## Noam Lifshitz: A new hypercontractivity inequality — The proof!

This is a guest post kindly contributed by Noam Lifshitz. Here is a pdf version.  This post is a continuation of the post  To cheer you up in difficult times 3: A guest post by Noam Lifshitz on the new hypercontractivity inequality of Peter Keevash, Noam Lifshitz, Eoin Long and Dor Minzer, and it gives the proof of the new hypercontractive inequality. We plan a third post where various applications will be mentioned.

Before we get to the post I want to mention that there are a lot of activities on the web. I may devote a special post to links and discussion (and contributing links in the comment section is very welcome.) but meanwhile a few links:  1) Advances in Boolean Function Analysis Lecture Series (thanks to Avishay Tal and Prasad Raghavendra for letting me know); 2) Online course in Foundations of Algebraic Geometry Given by Ravi Vakil from Stanford. You can take the course at varying levels of involvement. (Thanks to Tami Ziegler for telling me) A very very interesting way of online teaching. 3) A site with online mathematical lectures.

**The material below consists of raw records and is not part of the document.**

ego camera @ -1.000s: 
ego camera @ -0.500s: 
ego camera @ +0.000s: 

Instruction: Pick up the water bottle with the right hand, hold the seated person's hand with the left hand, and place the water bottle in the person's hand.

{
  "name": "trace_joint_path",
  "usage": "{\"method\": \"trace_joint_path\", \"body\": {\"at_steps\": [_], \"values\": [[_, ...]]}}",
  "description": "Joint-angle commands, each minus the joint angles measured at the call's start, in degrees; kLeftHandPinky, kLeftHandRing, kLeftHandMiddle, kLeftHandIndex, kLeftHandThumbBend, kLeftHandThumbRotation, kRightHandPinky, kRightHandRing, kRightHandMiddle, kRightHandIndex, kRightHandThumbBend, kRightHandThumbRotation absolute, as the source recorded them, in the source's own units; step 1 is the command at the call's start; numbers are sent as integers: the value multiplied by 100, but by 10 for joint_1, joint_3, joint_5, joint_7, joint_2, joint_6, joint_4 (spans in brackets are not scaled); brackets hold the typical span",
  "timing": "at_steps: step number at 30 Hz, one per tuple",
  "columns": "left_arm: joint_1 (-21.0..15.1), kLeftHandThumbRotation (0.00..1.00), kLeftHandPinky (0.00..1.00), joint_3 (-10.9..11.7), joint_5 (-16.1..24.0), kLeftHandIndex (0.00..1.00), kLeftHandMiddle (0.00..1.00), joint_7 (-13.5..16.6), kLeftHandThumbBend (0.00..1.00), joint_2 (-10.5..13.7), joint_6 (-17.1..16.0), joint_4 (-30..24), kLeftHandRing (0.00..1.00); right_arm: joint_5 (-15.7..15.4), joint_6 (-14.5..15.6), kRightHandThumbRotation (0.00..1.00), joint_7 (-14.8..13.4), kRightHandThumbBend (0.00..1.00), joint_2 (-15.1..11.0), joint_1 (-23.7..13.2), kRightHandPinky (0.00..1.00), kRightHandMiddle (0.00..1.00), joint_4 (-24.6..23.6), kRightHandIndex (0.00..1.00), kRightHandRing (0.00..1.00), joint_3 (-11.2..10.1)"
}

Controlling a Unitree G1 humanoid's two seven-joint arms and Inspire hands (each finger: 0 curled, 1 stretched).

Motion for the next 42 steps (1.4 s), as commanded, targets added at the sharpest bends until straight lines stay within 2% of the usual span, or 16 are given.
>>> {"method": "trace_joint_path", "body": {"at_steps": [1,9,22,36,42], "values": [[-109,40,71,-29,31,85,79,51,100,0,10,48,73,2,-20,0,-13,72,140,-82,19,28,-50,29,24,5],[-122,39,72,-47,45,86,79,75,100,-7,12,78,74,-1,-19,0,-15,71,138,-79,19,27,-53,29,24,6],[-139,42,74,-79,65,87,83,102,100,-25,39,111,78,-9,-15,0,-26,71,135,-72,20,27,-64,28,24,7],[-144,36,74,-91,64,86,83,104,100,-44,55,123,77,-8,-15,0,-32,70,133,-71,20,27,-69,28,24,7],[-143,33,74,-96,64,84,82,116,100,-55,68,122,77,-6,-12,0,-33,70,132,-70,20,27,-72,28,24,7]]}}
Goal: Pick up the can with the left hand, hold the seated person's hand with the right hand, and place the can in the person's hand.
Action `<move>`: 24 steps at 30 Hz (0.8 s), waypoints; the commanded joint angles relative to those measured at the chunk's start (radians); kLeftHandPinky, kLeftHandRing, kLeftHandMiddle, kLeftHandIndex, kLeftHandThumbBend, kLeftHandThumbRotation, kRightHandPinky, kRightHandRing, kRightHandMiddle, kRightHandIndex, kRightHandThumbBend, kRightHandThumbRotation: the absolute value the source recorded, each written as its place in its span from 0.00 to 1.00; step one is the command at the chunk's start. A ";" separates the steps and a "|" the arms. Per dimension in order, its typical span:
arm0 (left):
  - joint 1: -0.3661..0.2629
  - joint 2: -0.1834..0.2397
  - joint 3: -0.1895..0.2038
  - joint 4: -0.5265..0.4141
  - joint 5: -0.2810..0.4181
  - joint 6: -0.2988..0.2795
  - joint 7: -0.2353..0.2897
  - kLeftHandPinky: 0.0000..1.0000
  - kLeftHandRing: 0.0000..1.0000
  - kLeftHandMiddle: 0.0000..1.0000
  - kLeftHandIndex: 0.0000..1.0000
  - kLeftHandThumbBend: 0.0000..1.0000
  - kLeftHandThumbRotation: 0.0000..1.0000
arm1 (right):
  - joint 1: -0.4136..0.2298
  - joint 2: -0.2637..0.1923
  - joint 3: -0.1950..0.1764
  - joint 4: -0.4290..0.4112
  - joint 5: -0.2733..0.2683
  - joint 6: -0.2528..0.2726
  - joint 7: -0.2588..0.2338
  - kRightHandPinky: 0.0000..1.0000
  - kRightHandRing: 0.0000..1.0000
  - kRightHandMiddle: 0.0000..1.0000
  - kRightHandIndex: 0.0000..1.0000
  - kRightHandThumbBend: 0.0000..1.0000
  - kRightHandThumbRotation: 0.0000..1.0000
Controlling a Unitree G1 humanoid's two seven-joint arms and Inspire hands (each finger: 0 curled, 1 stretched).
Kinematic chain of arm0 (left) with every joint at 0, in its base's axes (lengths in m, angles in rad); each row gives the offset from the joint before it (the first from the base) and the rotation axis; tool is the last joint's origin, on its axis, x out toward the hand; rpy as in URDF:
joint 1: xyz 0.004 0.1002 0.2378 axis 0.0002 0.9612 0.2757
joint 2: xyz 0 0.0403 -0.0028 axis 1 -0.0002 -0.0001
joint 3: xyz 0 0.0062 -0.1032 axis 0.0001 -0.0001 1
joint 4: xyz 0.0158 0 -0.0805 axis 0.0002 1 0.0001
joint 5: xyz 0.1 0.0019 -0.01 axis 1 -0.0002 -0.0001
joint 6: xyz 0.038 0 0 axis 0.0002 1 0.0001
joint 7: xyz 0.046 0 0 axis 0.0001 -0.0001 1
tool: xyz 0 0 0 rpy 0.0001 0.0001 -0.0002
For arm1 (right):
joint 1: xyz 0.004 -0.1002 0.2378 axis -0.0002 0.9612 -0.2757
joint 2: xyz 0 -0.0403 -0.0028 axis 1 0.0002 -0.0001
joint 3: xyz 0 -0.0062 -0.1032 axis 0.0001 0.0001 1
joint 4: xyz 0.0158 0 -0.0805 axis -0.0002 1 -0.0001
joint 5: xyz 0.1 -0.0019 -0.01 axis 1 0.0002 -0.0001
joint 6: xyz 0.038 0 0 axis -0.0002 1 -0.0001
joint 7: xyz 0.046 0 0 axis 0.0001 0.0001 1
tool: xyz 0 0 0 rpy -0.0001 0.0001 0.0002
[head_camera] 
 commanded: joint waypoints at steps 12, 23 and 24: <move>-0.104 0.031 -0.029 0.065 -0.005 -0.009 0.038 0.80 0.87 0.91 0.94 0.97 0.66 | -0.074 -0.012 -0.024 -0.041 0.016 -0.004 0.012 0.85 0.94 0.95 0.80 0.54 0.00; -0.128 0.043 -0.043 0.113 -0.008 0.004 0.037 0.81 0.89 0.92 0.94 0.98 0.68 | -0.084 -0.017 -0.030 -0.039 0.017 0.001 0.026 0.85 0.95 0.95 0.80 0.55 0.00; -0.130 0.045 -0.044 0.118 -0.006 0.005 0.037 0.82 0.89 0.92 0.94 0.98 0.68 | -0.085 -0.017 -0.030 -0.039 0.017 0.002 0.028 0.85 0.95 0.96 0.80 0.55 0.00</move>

Aline Bonami with Szilard Revesz and me (2006). Aline Bonami first proved the 2-point hypercontractive inequality which is very useful in the analysis of Boolean functions. (Leonard Gross proved it independently a few years later and William Beckner found important applications to harmonic analysis.)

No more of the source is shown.